Step by step solution
01
Understanding the Function
The function given is \( f(x) = \log x \), which represents the logarithm of \( x \). This is the common logarithm with a base of 10. Its domain is \( x > 0 \) since logarithms are not defined for zero or negative numbers.
02
Select Values for \( x \)
Choose a set of values for \( x \) that make sense for the function's domain.

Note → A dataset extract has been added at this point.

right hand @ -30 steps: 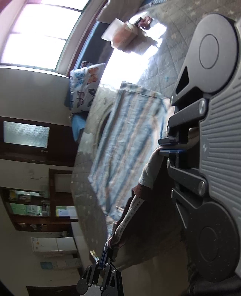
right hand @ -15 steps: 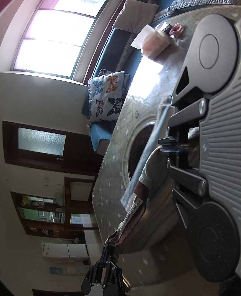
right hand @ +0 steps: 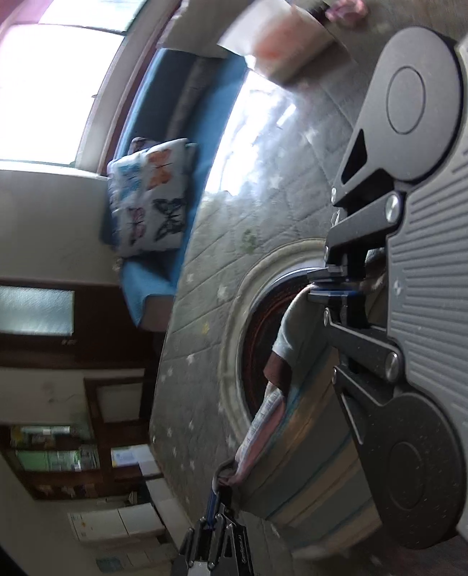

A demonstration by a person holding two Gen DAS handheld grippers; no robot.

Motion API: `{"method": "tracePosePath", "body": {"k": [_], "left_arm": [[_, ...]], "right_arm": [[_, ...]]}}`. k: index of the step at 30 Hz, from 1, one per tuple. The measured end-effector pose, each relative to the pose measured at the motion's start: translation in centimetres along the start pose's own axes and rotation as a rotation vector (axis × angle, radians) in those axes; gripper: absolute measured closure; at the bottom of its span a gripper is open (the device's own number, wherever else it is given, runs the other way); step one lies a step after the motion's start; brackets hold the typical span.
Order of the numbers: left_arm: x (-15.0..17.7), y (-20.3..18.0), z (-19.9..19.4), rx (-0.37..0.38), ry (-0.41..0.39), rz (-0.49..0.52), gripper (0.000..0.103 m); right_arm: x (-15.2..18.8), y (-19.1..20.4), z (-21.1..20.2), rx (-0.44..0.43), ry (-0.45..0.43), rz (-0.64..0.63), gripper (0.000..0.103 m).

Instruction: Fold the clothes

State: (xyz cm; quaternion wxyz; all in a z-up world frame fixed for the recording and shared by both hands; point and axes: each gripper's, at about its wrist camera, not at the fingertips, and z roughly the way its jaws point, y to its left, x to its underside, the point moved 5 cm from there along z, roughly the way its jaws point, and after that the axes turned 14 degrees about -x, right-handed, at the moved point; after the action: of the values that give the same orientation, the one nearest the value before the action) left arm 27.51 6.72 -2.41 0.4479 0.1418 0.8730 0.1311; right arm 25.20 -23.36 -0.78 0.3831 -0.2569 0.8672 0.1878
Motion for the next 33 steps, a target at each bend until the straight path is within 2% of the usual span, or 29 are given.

Typical values are 0.1, 1, 10, and 100. These will give a good representation of how the function behaves.
03
Evaluate \( f(x) \) for Selected \( x \) Values
Calculate \( f(x) = \log x \) for each selected \( x \):- \( x = 0.1 \), \( f(0.1) = \log(0.1) = -1 \)- \( x = 1 \), \( f(1) = \log(1) = 0 \)- \( x = 10 \), \( f(10) = \log(10) = 1 \)- \( x = 100 \), \( f(100) = \log(100) = 2 \)
04
Plot Ordered Pairs on a Graph
Plot the points (0.1, -1), (1, 0), (10, 1), and (100, 2) on a graph. Make sure to scale the graph appropriately to accommodate the values chosen for \( x \) and \( f(x) \).
05
Draw a Smooth Curve Through the Plotted Points
Draw a smooth curve through the points plotted. The curve should start at the point for \( x = 0.1 \) and gradually increase to the point for \( x = 100 \), reflecting the logarithmic nature of the function.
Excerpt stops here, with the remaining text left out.